Adagp, Paris 2024 - Collection FRAC Poitou-Charentes- crédit photo Christian Vignaud

La Jambe d'Orwell - Pantalon pour le XXIème siècle

Joseph BEUYS
1982

Torn jeans, 120 x 40 x 75 cm 

An undeniably important German post-war artist, Joseph Beuys, asserting that "everyone is an artist," always infused his work with political and social significance. His sculptures, performances, and actions like *La Jambe d’Orwell, Pantalon pour le XXIe siècle* warn against the primacy of a technocratic reason that ignores the creative and energetic potential of the individual. Invited to Paris in 1984 by Nam June Paik, who created *Bonjour Monsieur Orwell* at the Centre Pompidou—a television program honoring "one of the first prophets of the media"—Beuys participated with two actions: a concert with three pianos and a living tableau with his daughter featuring two jeans.

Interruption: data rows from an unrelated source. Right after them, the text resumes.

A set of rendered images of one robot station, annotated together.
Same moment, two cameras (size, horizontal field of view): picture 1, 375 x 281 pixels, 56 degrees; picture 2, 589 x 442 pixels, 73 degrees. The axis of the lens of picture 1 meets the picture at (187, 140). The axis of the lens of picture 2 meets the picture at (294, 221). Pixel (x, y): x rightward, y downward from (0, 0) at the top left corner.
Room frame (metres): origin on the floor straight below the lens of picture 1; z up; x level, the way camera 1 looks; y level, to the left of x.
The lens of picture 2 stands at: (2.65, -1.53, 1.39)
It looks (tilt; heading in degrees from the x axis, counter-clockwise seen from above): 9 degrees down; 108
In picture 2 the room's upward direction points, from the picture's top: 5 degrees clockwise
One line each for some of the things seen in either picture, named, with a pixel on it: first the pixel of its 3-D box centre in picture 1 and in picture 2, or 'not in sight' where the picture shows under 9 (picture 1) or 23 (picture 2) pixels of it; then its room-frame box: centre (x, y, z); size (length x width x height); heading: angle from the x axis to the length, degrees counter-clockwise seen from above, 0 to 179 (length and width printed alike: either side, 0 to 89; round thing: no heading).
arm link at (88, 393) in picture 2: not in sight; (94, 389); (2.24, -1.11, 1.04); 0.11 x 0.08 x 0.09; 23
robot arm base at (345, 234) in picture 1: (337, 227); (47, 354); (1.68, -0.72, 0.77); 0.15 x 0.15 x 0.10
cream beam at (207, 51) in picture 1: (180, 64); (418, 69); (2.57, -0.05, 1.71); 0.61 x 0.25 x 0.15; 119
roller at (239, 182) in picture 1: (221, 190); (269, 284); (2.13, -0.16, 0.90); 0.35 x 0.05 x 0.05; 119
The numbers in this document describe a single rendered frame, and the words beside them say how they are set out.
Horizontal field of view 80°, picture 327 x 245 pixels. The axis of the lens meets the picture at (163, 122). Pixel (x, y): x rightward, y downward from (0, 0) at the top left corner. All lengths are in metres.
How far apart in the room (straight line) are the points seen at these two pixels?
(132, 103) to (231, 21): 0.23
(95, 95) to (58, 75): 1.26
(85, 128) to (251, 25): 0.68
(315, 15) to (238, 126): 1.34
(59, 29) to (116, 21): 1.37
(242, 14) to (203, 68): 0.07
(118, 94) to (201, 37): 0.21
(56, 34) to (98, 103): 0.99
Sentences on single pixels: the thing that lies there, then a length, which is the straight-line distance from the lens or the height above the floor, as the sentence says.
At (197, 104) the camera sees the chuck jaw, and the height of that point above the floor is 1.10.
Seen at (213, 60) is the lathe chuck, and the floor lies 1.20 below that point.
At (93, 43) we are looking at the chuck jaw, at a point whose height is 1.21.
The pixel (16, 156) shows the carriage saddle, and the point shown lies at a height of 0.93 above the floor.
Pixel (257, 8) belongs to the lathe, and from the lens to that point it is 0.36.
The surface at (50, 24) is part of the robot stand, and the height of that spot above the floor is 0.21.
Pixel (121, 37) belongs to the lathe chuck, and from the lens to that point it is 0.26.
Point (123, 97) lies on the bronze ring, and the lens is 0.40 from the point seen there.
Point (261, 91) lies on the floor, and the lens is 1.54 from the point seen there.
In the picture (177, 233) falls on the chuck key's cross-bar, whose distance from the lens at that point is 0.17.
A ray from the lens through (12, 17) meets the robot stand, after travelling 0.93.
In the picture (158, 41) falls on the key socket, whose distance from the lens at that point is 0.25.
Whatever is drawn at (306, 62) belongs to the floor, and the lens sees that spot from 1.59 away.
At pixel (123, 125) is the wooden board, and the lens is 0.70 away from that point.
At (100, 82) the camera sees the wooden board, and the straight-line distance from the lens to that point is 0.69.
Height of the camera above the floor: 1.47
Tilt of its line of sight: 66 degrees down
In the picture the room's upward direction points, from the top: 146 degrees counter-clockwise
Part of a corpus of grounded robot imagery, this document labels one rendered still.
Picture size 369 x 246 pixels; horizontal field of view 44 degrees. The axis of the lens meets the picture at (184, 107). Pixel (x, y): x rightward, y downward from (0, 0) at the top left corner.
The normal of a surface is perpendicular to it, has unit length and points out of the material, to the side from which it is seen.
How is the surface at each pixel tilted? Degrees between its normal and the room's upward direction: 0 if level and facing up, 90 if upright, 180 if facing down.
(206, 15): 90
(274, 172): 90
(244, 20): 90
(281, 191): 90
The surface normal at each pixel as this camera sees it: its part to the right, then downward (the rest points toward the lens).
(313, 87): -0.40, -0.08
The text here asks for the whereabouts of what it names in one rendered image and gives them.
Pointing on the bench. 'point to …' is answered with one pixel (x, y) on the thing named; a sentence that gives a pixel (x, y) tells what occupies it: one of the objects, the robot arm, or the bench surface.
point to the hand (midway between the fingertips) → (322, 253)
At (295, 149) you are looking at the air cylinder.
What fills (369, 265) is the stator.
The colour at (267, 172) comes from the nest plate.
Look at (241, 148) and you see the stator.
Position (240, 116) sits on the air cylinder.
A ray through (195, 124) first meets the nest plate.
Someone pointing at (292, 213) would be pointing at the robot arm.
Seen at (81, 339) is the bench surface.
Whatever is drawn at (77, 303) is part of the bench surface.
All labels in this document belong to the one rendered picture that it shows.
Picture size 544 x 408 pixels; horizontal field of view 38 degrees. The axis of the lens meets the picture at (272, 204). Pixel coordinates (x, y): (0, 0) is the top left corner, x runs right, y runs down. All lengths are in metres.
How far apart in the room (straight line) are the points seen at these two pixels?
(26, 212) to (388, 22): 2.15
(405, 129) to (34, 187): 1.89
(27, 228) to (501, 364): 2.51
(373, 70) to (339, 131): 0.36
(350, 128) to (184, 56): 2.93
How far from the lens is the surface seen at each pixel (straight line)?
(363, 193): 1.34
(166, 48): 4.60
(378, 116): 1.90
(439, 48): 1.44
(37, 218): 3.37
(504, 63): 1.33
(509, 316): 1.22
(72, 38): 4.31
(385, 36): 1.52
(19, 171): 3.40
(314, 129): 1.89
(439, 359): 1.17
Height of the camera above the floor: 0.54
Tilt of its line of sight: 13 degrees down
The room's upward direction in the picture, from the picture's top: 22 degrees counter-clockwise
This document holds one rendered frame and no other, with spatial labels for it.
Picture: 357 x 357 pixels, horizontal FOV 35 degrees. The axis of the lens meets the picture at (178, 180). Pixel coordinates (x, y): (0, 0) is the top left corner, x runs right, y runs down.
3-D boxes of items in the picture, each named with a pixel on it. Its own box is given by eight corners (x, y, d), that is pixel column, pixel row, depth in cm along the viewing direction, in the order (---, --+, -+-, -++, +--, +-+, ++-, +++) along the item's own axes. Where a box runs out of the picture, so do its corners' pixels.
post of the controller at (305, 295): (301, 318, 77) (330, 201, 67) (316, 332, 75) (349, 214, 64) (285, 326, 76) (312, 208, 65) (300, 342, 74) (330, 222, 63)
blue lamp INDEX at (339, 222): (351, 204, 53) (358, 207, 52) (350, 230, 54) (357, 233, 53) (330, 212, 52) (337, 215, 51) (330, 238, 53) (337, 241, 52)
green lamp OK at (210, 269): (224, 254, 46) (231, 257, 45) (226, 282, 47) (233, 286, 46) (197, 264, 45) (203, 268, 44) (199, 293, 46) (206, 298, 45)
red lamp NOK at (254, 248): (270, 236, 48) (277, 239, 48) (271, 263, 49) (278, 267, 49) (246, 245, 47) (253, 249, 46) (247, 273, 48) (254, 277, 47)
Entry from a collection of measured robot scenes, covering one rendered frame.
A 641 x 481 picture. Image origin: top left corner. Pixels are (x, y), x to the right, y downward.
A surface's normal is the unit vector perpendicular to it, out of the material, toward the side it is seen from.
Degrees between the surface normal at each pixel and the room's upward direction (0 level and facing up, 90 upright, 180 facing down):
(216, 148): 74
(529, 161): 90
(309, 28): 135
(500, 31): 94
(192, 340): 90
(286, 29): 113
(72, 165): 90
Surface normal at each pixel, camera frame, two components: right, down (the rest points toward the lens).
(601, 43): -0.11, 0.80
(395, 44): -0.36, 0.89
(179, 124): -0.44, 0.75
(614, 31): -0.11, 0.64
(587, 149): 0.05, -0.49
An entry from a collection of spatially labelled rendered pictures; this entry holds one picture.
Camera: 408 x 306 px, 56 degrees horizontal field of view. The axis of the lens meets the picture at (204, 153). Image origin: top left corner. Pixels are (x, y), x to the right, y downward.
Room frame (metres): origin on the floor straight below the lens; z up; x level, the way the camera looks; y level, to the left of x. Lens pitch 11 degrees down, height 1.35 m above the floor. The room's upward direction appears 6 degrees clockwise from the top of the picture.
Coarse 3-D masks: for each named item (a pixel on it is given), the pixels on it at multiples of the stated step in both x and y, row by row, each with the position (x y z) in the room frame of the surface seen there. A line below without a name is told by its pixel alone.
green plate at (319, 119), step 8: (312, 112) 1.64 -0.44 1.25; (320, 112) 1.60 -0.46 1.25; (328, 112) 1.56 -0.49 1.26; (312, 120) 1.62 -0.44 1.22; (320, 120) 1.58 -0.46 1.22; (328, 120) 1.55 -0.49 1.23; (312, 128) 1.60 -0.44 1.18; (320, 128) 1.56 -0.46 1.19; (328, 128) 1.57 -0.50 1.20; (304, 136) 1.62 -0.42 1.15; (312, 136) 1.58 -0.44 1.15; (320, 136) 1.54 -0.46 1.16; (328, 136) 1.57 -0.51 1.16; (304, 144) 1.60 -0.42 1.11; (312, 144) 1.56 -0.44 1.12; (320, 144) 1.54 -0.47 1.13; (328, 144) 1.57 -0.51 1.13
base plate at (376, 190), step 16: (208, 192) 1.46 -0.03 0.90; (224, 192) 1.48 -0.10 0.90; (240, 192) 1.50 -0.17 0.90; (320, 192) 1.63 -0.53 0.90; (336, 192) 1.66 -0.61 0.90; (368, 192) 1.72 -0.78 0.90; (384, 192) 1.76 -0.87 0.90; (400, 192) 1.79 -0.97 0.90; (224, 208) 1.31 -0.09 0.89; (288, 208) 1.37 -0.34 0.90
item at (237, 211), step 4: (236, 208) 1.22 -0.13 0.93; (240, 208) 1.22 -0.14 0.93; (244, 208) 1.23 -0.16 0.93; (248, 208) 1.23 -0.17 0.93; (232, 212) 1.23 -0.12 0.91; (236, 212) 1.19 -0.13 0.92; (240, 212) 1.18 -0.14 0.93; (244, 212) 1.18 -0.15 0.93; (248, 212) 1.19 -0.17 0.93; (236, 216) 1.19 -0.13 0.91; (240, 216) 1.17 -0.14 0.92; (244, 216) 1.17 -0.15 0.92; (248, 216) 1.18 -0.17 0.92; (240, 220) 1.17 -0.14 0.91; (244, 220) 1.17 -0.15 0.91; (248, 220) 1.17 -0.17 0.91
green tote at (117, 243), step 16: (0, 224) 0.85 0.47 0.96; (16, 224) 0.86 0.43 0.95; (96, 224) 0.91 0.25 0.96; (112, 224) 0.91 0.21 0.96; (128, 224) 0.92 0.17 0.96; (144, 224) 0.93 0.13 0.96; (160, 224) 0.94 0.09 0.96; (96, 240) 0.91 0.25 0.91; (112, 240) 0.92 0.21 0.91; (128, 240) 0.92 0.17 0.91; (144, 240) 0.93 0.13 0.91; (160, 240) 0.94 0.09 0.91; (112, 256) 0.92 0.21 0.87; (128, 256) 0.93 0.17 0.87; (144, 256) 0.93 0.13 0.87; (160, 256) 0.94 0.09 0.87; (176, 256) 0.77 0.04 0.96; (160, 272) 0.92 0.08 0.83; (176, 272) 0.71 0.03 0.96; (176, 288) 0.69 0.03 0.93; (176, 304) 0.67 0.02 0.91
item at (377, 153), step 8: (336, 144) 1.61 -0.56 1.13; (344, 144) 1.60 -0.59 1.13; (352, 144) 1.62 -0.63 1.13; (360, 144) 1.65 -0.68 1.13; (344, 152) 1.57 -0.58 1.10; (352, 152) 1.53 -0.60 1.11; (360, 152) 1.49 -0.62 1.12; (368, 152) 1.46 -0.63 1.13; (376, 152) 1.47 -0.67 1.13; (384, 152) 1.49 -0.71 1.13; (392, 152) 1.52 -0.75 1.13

One is worn and inhabited by his daughter's body, whose image is projected on a monitor, and the other is placed on the floor, torn at the knee like a receptacle, with a small light fixed to the opening, serving as a source of energy, images, and ideas in response to the dystopian scenario of 1984. 




Artist

photo artiste
Joseph BEUYS

Joseph Beuys was born in 1921 in Krefeld, Germany. He died in 1986 in Düsseldorf.